9. Apply for grants. Look, I hear you. I can picture the meme. “Ain’t nobody got time for that.” And it’s true. We barely have enough time to eat our lunch most days.
But, keep your eyes open. I usually discover grants while scrolling through my Twitter feed, and not all of the applications require you to write a thesis.
Oh yeah, I get rejection letters all the time. And they all sting. I spend three or four hours (at least) pouring my heart out, trying to explain to a stranger why my amazing students deserve access to Long Way Down and Dear Martin and The Hate U Give, out only to get back some scripted “Thanks for…Unfortunately…maybe next year…” email?! It hurts.
But, as Michael Jordan likes to say (at least I think it’s MJ), “You miss 100% of the shots you don’t take.” (Never mind, I just Googled it — shout out to Wayne Gretzky!)
Besides, it only takes one or two to say yes, and then you can take that grant money and…
10. Order from First Book! I cannot speak more highly of First Book, its team and its mission. The marketplace is a game-changer for teachers and schools who care about getting great books into the hands of kids!
11. Join Project LIT Community. We’re a growing group of passionate teachers and students who are committed to flooding our schools and communities with diverse books. While we come from elementary and high schools, urban and rural districts, we’re unified in our belief that this is THE work that matters.
As soon as you complete our chapter leader application, we’ll send you a bunch of checklists and resources to help you get started. From there, we have an amazing community of educators across the country ready to offer support and inspiration, whether it’s sharing/swapping books, boosting your Donors Choose Project, or providing words of encouragement in our Facebook group and Twitter chats (#ProjectLITchat).

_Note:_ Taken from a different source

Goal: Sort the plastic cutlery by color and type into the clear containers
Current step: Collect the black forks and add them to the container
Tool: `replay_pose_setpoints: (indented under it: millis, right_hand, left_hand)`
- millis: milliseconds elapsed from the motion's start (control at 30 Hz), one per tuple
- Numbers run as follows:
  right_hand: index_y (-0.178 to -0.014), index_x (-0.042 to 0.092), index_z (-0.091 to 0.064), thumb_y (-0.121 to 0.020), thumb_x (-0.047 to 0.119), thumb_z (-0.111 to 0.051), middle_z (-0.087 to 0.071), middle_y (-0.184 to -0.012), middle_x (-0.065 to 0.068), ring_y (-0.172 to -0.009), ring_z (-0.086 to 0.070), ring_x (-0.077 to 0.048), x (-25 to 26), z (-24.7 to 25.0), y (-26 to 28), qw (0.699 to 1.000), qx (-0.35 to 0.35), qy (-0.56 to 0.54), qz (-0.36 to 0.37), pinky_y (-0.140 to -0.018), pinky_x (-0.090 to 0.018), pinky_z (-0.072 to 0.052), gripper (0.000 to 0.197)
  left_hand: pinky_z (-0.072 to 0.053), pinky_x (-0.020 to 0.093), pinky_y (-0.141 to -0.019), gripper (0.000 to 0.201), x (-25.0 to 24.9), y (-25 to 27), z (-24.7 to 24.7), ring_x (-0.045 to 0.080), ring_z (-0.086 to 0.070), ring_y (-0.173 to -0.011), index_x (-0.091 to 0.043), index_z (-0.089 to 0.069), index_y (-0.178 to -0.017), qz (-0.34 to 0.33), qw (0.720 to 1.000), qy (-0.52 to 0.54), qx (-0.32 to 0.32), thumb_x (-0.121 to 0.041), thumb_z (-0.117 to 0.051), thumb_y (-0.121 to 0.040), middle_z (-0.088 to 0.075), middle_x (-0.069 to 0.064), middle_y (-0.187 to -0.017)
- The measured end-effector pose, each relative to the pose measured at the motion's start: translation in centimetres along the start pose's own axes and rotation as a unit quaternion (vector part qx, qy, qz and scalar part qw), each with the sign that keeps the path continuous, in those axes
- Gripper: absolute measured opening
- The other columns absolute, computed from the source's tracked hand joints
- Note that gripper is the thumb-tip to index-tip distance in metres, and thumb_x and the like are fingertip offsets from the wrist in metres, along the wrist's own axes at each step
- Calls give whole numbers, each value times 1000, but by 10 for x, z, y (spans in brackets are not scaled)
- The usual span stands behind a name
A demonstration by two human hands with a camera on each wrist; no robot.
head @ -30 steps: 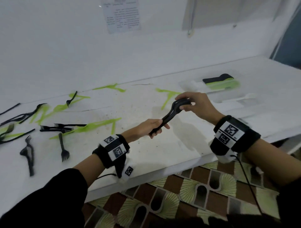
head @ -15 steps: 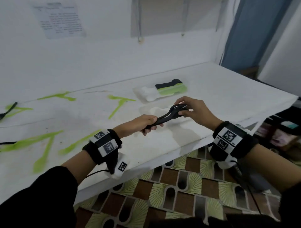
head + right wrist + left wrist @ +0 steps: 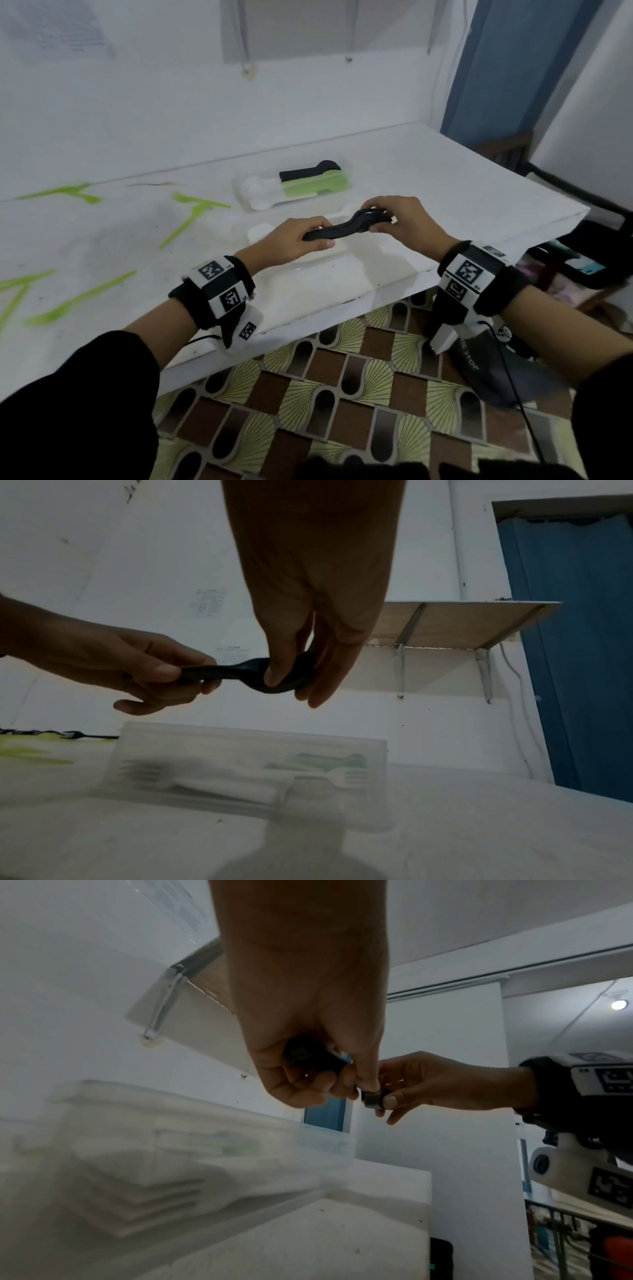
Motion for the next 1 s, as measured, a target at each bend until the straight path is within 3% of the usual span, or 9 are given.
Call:
replay_pose_setpoints:
  millis: [67,167,333,533,633,700,733,833,1000]
  right_hand:
    - [-107,6,-63,-80,-2,-65,-67,-94,-6,-83,-54,-13,-10,1,-7,1000,14,-6,-12,-70,-4,-36,28]
    - [-104,7,-62,-81,0,-65,-64,-88,-2,-81,-56,-17,-23,4,-19,999,19,-11,-23,-74,-20,-41,24]
    - [-97,6,-63,-80,2,-66,-61,-85,-1,-78,-54,-19,-49,13,-43,1000,7,6,-15,-72,-27,-40,17]
    - [-96,7,-65,-78,6,-67,-64,-89,-9,-82,-56,-21,-77,12,-79,998,36,47,6,-78,-33,-44,18]
    - [-99,9,-67,-77,4,-65,-64,-85,-3,-77,-55,-18,-83,3,-96,997,55,51,22,-76,-30,-45,23]
    - [-102,10,-67,-76,4,-64,-63,-84,0,-76,-55,-17,-84,-4,-104,996,69,48,31,-74,-29,-45,27]
    - [-101,11,-68,-76,5,-64,-65,-84,-2,-76,-56,-18,-83,-7,-108,995,74,50,38,-74,-30,-46,27]
    - [-98,13,-69,-77,7,-65,-67,-87,-5,-78,-58,-20,-77,-17,-120,992,92,59,61,-74,-34,-47,22]
    - [-98,15,-69,-80,9,-65,-68,-90,-1,-81,-59,-18,-72,-30,-129,985,139,54,87,-75,-34,-46,19]
  left_hand:
    - [-32,19,-58,14,0,-12,5,4,-42,-58,-20,-61,-94,-3,1000,-29,-7,-34,-59,-90,-50,-7,-67]
    - [-33,23,-61,6,0,-33,9,4,-45,-61,-33,-58,-87,-7,997,-79,-8,-38,-58,-89,-53,-12,-66]
    - [-33,20,-63,15,1,-69,2,5,-45,-64,-19,-61,-104,14,994,-105,7,-27,-56,-92,-53,-8,-70]
    - [-35,25,-65,19,13,-102,0,16,-48,-69,-12,-63,-104,47,995,-90,3,-24,-55,-92,-56,5,-78]
    - [-36,34,-70,14,22,-113,-5,26,-49,-77,-17,-61,-89,47,992,-111,41,-21,-50,-94,-46,3,-75]
    - [-34,36,-69,21,32,-117,-5,24,-47,-77,-31,-50,-74,48,989,-127,55,-22,-48,-93,-38,-4,-69]
    - [-33,34,-68,20,39,-117,-4,22,-45,-77,-27,-51,-74,60,988,-131,57,-21,-49,-93,-36,-6,-68]
    - [-32,30,-71,16,51,-115,-1,19,-45,-77,-4,-62,-100,100,986,-125,52,-15,-54,-93,-41,-5,-71]
    - [-41,32,-79,26,57,-108,-1,18,-50,-77,-2,-59,-116,155,979,-110,72,-15,-52,-94,-47,11,-91]
Point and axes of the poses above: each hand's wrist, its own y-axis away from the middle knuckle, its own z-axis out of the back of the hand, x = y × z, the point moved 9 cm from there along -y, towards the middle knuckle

Over the past year, teachers and students have launched Project LIT chapters in more than 150 schools in 35 states, and we’re just getting started! Don’t hesitate to reach out if you’d like to learn more about our grassroots movement.
12. Start small, but start somewhere. Change happens one book at a time, and in a couple of years, you and your students will be able to look back at the journey and be proud of what you have accomplished together!